Saying that the pandemic reshaped how people view work is a massive understatement. This is particularly true when it comes to the widespread introduction of remote work.
Many companies had little choice but to turn to telecommuting, allowing them to navigate shelter-in-place orders. Often, this was coupled with a higher degree of flexibility, especially for employees that were caring for children who were learning remotely or juggling similar challenges.
Since the pandemic wore on for far longer than many people expected, remote work wasn’t just a short-term solution; it quickly became a norm. As a result, employees’ attitudes have shifted dramatically, not always for the better.
Here’s a look at how remote work changed employees’ attitudes over time.
Returning to the Office Became Unappealing
Before the pandemic, remote work wasn’t unheard of, but it certainly wasn’t the norm. As a result, many professionals were content to head to offices, as it was primarily their only option.
Today, professionals understand that working from home is plausible. Additionally, some found they were more productive and had better work-life balance. Couple that with significant investments to create workable home offices, and the idea of going back to the office grew increasingly unappealing.
Overall, around 40 percent of professionals are unhappy with the idea of heading back to a traditional workplace, and a mere 15 percent want to work from an office full-time. As a result, some pain points are emerging.
In certain cases, professionals are effectively demanding remote work arrangements. With it being a candidate’s market, many who feel strongly about continuing to work from home view a lack of telecommuting as a dealbreaker, regardless of what else an employer may bring to the table.
As a result, some professionals are missing out on exceptional career-boosting opportunities. Plus, it’s based on the assumption that remote work is inherently better, causing them to overlook the benefits of a workplace, such as easier collaboration and a sense of community, most of which is harder to secure when telecommuting.
Employees Increasingly Expect Employers to Handle Remote Work Costs
The question regarding who was responsible for certain remote work costs was difficult to answer during the pandemic. The transition occurred so quickly that many companies simply didn’t have the means to do more than provide the basics. Additionally, most households already had certain areas covered, like internet.

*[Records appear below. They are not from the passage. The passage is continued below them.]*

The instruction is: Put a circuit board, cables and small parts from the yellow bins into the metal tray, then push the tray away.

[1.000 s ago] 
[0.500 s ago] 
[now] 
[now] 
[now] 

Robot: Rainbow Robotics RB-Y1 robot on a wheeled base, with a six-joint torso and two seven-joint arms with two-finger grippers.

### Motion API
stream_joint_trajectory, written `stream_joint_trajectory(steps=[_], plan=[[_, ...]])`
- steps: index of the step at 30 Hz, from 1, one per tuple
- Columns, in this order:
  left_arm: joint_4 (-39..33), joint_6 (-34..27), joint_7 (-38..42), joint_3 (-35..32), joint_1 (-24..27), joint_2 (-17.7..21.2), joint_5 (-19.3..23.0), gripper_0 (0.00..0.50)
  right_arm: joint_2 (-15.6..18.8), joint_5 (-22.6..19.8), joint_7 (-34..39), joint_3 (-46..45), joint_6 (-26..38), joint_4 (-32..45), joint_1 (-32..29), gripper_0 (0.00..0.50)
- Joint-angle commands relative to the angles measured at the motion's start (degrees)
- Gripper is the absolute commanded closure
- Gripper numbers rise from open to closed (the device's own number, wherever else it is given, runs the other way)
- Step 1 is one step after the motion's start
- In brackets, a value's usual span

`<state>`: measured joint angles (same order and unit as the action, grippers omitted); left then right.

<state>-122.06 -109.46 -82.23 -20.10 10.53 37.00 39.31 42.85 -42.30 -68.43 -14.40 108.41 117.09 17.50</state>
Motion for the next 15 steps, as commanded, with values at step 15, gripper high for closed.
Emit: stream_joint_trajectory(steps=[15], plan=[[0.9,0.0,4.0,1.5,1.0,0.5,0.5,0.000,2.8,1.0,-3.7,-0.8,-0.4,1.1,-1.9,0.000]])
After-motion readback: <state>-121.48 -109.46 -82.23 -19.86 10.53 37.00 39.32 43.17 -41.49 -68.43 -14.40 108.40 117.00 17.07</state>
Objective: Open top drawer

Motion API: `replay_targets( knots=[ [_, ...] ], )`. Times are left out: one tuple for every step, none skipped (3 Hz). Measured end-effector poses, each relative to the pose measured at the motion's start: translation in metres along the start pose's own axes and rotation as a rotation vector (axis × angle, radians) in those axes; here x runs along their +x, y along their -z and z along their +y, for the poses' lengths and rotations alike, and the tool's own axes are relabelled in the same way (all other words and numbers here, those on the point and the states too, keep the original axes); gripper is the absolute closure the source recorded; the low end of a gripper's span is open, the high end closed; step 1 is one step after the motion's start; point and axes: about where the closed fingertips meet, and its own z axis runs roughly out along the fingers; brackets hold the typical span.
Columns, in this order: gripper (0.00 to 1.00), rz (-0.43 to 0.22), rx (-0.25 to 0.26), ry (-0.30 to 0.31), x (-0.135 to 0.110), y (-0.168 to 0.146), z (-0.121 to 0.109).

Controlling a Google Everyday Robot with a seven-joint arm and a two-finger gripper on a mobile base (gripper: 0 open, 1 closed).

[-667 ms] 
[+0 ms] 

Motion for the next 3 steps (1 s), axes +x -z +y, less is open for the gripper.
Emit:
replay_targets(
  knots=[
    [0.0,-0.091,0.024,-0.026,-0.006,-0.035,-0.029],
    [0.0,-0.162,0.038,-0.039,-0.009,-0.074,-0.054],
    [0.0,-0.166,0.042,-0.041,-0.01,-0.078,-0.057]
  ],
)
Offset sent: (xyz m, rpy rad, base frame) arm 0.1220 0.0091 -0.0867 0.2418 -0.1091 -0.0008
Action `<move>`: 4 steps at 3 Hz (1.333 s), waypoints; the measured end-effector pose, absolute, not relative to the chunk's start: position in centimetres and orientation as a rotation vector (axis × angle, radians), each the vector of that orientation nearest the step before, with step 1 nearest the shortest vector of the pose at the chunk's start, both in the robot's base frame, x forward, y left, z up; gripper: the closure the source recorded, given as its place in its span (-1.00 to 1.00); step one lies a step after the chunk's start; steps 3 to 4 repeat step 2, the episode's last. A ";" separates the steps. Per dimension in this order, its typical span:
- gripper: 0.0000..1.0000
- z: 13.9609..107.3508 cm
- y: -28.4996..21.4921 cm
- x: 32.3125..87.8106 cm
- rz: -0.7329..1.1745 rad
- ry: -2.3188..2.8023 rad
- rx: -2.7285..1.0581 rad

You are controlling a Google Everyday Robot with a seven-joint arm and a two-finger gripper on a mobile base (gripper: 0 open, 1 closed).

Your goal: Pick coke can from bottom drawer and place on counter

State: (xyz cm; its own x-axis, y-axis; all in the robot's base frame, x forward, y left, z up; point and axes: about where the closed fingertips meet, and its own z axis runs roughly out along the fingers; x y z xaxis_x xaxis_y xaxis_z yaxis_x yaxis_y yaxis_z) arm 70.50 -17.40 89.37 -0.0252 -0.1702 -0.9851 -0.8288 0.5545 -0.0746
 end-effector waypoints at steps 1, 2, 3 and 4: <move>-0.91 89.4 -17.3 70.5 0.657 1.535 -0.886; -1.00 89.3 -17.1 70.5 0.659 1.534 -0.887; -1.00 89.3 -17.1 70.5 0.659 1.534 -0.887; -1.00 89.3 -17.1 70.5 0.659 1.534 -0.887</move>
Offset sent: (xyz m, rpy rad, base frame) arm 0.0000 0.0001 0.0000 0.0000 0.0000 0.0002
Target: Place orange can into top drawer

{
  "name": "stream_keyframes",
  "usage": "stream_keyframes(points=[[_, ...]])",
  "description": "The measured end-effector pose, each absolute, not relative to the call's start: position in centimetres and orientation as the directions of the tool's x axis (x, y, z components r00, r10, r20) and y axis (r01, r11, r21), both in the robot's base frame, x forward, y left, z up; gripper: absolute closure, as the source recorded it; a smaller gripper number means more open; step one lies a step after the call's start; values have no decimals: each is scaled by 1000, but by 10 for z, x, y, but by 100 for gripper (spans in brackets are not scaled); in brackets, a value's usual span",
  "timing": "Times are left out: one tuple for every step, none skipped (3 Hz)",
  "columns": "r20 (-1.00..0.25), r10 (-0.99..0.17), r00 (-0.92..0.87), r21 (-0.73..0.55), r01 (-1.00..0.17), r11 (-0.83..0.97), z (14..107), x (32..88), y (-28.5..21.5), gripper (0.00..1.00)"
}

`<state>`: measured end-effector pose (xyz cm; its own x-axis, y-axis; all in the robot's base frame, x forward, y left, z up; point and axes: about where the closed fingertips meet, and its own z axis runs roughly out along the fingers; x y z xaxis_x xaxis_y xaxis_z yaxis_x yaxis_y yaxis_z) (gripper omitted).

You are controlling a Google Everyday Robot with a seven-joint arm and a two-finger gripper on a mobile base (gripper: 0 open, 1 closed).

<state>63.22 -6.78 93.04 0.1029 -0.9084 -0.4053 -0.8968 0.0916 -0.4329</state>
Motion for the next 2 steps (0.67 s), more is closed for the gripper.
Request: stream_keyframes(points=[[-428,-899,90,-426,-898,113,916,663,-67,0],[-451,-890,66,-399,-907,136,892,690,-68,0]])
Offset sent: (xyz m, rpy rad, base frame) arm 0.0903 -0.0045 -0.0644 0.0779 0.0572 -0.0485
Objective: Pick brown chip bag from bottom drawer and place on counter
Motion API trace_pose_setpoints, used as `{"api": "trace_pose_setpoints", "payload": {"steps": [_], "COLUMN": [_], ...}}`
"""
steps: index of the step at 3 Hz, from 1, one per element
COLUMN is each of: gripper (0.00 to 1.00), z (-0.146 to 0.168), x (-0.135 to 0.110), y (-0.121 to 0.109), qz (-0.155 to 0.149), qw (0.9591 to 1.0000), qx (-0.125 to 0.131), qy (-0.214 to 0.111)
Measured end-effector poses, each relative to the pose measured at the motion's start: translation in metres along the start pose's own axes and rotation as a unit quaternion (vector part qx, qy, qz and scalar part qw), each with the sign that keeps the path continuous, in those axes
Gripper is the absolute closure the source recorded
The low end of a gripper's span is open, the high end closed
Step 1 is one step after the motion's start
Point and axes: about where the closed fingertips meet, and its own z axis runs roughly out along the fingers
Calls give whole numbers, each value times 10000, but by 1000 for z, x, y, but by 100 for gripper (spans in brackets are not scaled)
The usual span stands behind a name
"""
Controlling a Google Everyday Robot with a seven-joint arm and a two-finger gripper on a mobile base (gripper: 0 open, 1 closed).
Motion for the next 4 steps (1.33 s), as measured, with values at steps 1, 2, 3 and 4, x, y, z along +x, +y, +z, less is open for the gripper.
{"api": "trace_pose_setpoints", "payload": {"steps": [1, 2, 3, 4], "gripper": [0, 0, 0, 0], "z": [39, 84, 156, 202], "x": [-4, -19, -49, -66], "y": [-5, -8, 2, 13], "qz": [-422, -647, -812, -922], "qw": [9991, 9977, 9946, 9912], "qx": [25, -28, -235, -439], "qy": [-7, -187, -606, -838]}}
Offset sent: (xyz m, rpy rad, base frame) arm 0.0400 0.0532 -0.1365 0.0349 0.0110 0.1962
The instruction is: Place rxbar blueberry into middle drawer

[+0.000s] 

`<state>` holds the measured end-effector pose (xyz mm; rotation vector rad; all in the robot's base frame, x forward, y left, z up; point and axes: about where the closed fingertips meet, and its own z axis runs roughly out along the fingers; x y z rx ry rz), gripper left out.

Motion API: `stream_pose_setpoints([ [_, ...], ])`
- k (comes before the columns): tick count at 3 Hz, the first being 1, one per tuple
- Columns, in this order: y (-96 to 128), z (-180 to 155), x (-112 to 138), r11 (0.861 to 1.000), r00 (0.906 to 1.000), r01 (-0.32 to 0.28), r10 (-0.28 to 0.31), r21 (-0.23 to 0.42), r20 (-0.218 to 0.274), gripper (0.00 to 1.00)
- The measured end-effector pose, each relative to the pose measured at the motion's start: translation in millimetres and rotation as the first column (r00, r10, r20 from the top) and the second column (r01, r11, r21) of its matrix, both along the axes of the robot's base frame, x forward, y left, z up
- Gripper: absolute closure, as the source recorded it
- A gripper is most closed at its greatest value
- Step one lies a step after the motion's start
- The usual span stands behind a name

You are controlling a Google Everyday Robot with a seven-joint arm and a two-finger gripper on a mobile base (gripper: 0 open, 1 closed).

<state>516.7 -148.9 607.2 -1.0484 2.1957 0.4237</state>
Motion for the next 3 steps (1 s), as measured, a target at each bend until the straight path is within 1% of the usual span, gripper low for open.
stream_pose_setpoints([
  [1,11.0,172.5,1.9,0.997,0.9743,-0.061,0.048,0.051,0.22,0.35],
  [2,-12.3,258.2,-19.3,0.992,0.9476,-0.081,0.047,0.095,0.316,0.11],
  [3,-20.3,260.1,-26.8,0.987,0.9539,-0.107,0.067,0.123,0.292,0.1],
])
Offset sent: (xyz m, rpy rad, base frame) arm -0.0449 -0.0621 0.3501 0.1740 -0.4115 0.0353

As time marched on, many professionals began to shift their views regarding financial responsibilities related to remote work. A full 71 percent believe that employers should provide at-home office equipment, and 55 percent feel that companies should pay a portion of their internet bills.
For companies, this can lead to significantly higher costs. Many types of work equipment – such as printers and scanners – are typically shared in a workplace, so purchasing one for every remote employee could be financially implausible. Additionally, whether subsidizing internet bills is appropriate is hotly debated, particularly if employees already have access to suitable speeds and unlimited plans.
Ultimately, this creates another potential pain point. Asserting that companies should cover certain costs can become a dealbreaker for employers who don’t have room in their budgets. It could also lead to wage declines, as some organizations may have little choice but to cut salaries as a means of keeping their total costs manageable.
Debates About Employer Tracking
Another issue that arose during the pandemic focused on whether employers should have the right to track employee activities on company-owned devices. While 51 percent felt it wasn’t inappropriate, 30 percent disagreed that employers had a right to monitor them on their work devices.
Since questions about productivity are a common influencer when it comes to employee tracking, this may feel like a non-negotiable for companies. However, some professionals are adamant that it’s an invasion of privacy, even if they don’t own the devices.
Again, this creates a point of contention, one with significant consequences. Concerns about productivity and the state of company-provided assets are often legitimate. Plus, alternative approaches to employee monitoring – such as regular meetings – could be disruptive.
Ultimately, shifting employee attitudes are having an impact, and it isn’t always for the better. That’s why remaining open-minded is a must, as it allows you to tap into more opportunities that could further your career.